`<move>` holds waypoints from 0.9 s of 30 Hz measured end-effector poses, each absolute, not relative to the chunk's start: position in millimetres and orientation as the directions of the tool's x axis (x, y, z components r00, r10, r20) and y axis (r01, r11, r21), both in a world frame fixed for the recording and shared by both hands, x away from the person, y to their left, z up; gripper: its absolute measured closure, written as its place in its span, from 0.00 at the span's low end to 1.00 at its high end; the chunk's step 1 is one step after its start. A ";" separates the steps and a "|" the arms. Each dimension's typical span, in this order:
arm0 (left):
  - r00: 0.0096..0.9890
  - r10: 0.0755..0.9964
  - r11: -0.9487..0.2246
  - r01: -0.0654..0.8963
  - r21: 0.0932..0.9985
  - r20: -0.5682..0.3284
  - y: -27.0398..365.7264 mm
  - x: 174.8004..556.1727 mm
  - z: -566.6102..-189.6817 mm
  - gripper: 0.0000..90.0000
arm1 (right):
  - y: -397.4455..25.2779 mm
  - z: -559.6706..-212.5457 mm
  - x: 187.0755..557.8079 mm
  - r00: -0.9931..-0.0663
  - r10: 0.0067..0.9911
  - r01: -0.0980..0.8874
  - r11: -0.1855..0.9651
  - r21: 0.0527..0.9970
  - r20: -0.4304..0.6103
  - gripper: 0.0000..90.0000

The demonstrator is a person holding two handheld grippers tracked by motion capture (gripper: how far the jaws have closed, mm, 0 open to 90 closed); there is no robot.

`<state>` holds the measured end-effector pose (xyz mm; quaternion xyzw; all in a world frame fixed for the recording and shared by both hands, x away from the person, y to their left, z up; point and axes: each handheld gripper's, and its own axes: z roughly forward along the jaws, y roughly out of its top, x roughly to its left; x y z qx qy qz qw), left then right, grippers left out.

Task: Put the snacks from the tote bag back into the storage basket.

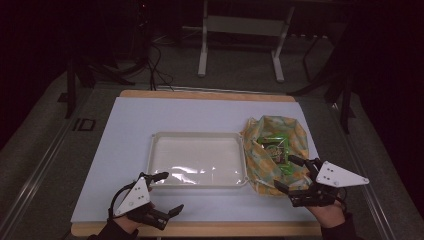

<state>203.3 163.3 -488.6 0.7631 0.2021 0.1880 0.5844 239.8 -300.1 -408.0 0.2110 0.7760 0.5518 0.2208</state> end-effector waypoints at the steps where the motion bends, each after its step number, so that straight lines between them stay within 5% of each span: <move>1: 0.848 0.528 -0.234 0.088 0.968 0.050 163.2 203.4 -488.6 0.00 | -300.1 -406.6 239.9 -0.811 0.575 0.084 0.301 0.950 -0.110 0.15; 27: 0.848 0.527 -0.234 0.083 0.969 0.054 162.9 202.7 -488.3 0.00 | -312.3 -381.7 263.1 -0.744 0.656 0.087 0.285 0.954 -0.128 0.16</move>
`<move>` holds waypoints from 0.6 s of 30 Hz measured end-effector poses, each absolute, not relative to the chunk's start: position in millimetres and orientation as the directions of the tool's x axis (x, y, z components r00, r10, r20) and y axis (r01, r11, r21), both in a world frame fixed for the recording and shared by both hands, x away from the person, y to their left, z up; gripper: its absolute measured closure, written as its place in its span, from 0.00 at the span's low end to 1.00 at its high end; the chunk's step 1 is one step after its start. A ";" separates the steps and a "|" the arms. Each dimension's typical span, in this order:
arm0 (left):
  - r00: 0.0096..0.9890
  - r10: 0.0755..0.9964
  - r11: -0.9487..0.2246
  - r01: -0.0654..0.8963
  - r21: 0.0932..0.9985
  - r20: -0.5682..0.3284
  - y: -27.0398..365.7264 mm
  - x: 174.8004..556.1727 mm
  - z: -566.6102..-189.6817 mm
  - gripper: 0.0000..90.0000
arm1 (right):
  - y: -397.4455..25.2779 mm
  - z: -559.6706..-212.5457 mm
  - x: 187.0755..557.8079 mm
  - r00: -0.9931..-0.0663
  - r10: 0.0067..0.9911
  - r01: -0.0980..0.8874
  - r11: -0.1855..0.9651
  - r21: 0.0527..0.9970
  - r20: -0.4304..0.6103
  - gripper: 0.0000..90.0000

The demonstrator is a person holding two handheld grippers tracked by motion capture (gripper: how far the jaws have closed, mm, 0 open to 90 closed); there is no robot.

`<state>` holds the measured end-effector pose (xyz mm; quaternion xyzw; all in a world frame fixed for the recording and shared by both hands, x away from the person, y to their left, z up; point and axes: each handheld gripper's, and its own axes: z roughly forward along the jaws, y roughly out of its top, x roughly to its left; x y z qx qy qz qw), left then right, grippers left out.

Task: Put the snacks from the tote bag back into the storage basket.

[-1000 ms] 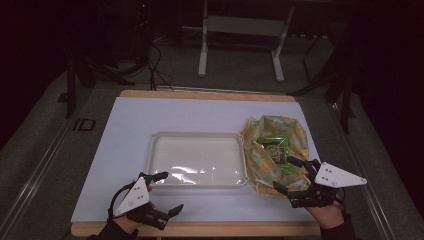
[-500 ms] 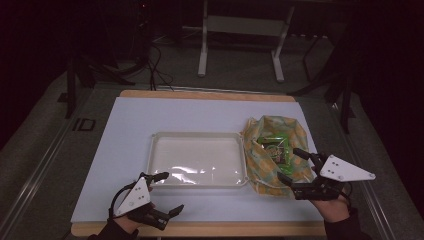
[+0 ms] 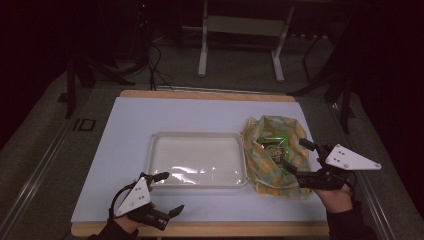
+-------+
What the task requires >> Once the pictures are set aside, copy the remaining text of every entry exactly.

Solved exercise >>
`<move>` holds waypoints from 0.9 s of 30 Hz measured end-effector poses, each absolute, not relative to the chunk's start: position in millimetres and orientation as the directions of the tool's x axis (x, y, z components r00, r10, r20) and y axis (r01, r11, r21), both in a world frame fixed for the recording and shared by both hands, x away from the person, y to their left, z up; gripper: its absolute measured closure, written as its place in its span, from 0.00 at the span's low end to 1.00 at its high end; the chunk's step 1 is one step after its start. A ";" separates the steps and a "|" the arms. Each dimension's typical span, in this order:
arm0 (left):
  - r00: 0.0096..0.9890
  - r10: 0.0755..0.9964
  - r11: -0.9487..0.2246
  - r01: -0.0654..0.8963
  - r21: 0.0932..0.9985
  - r20: -0.5682..0.3284
  - y: -27.0398..365.7264 mm
  - x: 174.8004..556.1727 mm
  - z: -566.6102..-189.6817 mm
  - gripper: 0.0000..90.0000
arm1 (right):
  - y: -397.4455..25.2779 mm
  - z: -559.6706..-212.5457 mm
  - x: 187.0755..557.8079 mm
  - r00: -0.9931..-0.0663
  - r10: 0.0067..0.9911
  - r01: -0.0980..0.8874
  - r11: -0.1855..0.9651
  - r21: 0.0527..0.9970
  - r20: -0.4304..0.6103
  - gripper: 0.0000..90.0000

The demonstrator is a person holding two handheld grippers tracked by motion capture (gripper: how far the jaws have closed, mm, 0 open to 90 closed); there is no robot.

`<state>` holds the measured end-effector pose (xyz mm; quaternion xyzw; all in a world frame fixed for the recording and shared by both hands, x away from the person, y to their left, z up; point and axes: each handheld gripper's, and its own axes: z roughly forward along the jaws, y roughly out of its top, x roughly to its left; x y z qx qy qz qw), left then right, grippers left out.

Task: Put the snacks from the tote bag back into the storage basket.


<state>203.3 163.3 -488.6 0.7631 0.2021 0.1880 0.5844 239.8 -300.1 -408.0 0.2110 0.7760 0.5518 0.2208</state> end-effector waypoints at the steps where the motion bends, each after its step number, so that straight lines between them stay within 5% of each span: <move>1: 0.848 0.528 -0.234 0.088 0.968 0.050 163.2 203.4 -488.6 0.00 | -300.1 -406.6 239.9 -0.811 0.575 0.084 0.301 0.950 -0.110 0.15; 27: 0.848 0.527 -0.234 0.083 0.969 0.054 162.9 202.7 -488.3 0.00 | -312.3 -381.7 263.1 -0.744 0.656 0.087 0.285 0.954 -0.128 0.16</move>
`<move>` holds waypoints from 0.6 s of 30 Hz measured end-effector poses, each absolute, not relative to the chunk's start: position in millimetres and orientation as the directions of the tool's x axis (x, y, z components r00, r10, r20) and y axis (r01, r11, r21), both in a world frame fixed for the recording and shared by both hands, x away from the person, y to their left, z up; gripper: its absolute measured closure, written as its place in its span, from 0.00 at the span's low end to 1.00 at its high end; the chunk's step 1 is one step after its start. A ";" separates the steps and a "|" the arms. Each dimension's typical span, in this order:
arm0 (left):
  - r00: 0.0096..0.9890
  - r10: 0.0755..0.9964
  - r11: -0.9487..0.2246
  - r01: -0.0654..0.8963
  - r21: 0.0932..0.9985
  - r20: -0.5682..0.3284
  - y: -27.0398..365.7264 mm
  - x: 174.8004..556.1727 mm
  - z: -566.6102..-189.6817 mm
  - gripper: 0.0000..90.0000
arm1 (right):
  - y: -397.4455..25.2779 mm
  - z: -559.6706..-212.5457 mm
  - x: 187.0755..557.8079 mm
  - r00: -0.9931..-0.0663
  - r10: 0.0067..0.9911
  - r01: -0.0980..0.8874
  - r11: -0.1855..0.9651
  - r21: 0.0527..0.9970
  - r20: -0.4304..0.6103
  - gripper: 0.0000..90.0000

The demonstrator is a person holding two handheld grippers tracked by motion capture (gripper: how far the jaws have closed, mm, 0 open to 90 closed); there is no robot.

`<state>` holds the measured end-effector pose (xyz mm; quaternion xyzw; all in a world frame fixed for the recording and shared by both hands, x away from the person, y to their left, z up; point and axes: each handheld gripper's, and its own axes: z roughly forward along the jaws, y roughly out of its top, x roughly to its left; x y z qx qy qz qw), left then right, grippers left out.

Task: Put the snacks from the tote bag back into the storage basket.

[-1000 ms] 
[-500 ms] 
[+0 ms] 

The required response has been given in full.